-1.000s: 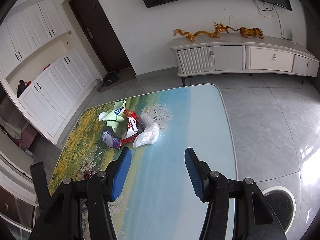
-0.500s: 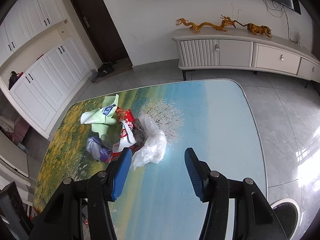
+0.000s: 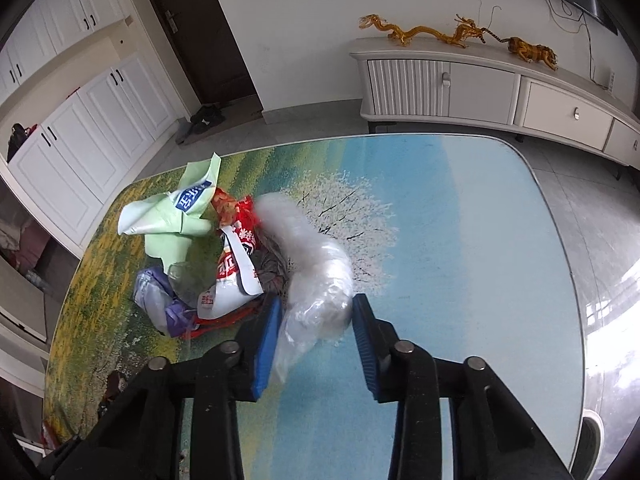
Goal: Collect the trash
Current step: 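Lift the brown chip bag and clear plastic bag off the table with both tools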
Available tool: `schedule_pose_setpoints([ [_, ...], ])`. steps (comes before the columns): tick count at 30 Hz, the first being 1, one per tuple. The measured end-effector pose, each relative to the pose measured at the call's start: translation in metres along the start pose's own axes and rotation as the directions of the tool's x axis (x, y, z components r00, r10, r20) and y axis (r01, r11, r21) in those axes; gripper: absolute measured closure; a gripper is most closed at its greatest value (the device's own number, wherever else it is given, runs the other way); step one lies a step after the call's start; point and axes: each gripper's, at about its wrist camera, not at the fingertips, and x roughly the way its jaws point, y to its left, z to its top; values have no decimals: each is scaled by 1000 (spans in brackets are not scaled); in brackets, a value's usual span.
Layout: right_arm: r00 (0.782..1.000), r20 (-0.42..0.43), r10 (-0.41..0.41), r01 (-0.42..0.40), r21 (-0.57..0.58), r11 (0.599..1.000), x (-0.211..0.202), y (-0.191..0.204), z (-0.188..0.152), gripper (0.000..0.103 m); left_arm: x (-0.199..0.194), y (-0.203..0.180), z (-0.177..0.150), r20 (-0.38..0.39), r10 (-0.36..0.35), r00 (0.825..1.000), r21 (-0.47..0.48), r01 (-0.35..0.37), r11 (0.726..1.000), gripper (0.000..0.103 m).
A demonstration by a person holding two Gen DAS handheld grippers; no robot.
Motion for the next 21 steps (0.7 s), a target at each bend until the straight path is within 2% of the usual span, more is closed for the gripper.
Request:
schedule_pose_setpoints([
  [9,1000,26,-3,2,4,1000,-7,-5,-5,77,-2,0,-2,0,-42,999,-12,42,999,71],
  [21,998,60,0,-4,54,999,-60,-17,-35,77,-9,0,-2,11,-87,996,-39,87,995,77],
])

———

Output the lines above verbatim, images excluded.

* EXERCISE ANSWER:
-1.000s: 
-0.500s: 
+0.000s: 
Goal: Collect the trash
Current step: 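Lift the brown chip bag and clear plastic bag off the table with both tools
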Available tool: `schedule_pose_setpoints([ [_, ...], ])`. steps (comes before the columns): tick count at 30 Hz, the first being 1, one per tuple. The measured end-effector pose, each relative to the pose measured at the call's start: translation in metres along the start pose's own axes and rotation as the directions of the tool's x axis (x, y, z components r00, r10, r20) and y axis (r01, r11, r21) in those axes; gripper: absolute measured closure; a gripper is most closed at its greatest value (the device's own number, wherever else it is given, runs the other way); step one lies a step after the call's start; point and axes: each gripper's, at about its wrist camera, not at the fingertips, and x roughly the way its jaws point, y to its left, z to its top; values have no decimals: each is scaled by 1000 (spans in brackets are not scaled); in brackets, a value's usual span.
Layout: right_arm: r00 (0.782..1.000), r20 (-0.42..0.43), r10 (-0.41..0.41), r01 (-0.42..0.40), r21 (-0.57..0.58), r11 (0.599..1.000), x (-0.211..0.202), y (-0.191..0.204), z (-0.188..0.152), gripper (0.000..0.103 m); left_arm: x (-0.199..0.194), y (-0.203..0.180), z (-0.177..0.150), r20 (-0.38..0.39), r10 (-0.36..0.35), r00 (0.825..1.000), r21 (-0.47..0.48), r01 (-0.35..0.37), r11 (0.726..1.000), gripper (0.000..0.103 m).
A demonstration by a person holding two Gen DAS handheld grippers; no robot.
Motion for the next 21 steps (0.7 s), a target at each bend until the straight path is within 2% of the usual span, more is closed for the gripper.
Request:
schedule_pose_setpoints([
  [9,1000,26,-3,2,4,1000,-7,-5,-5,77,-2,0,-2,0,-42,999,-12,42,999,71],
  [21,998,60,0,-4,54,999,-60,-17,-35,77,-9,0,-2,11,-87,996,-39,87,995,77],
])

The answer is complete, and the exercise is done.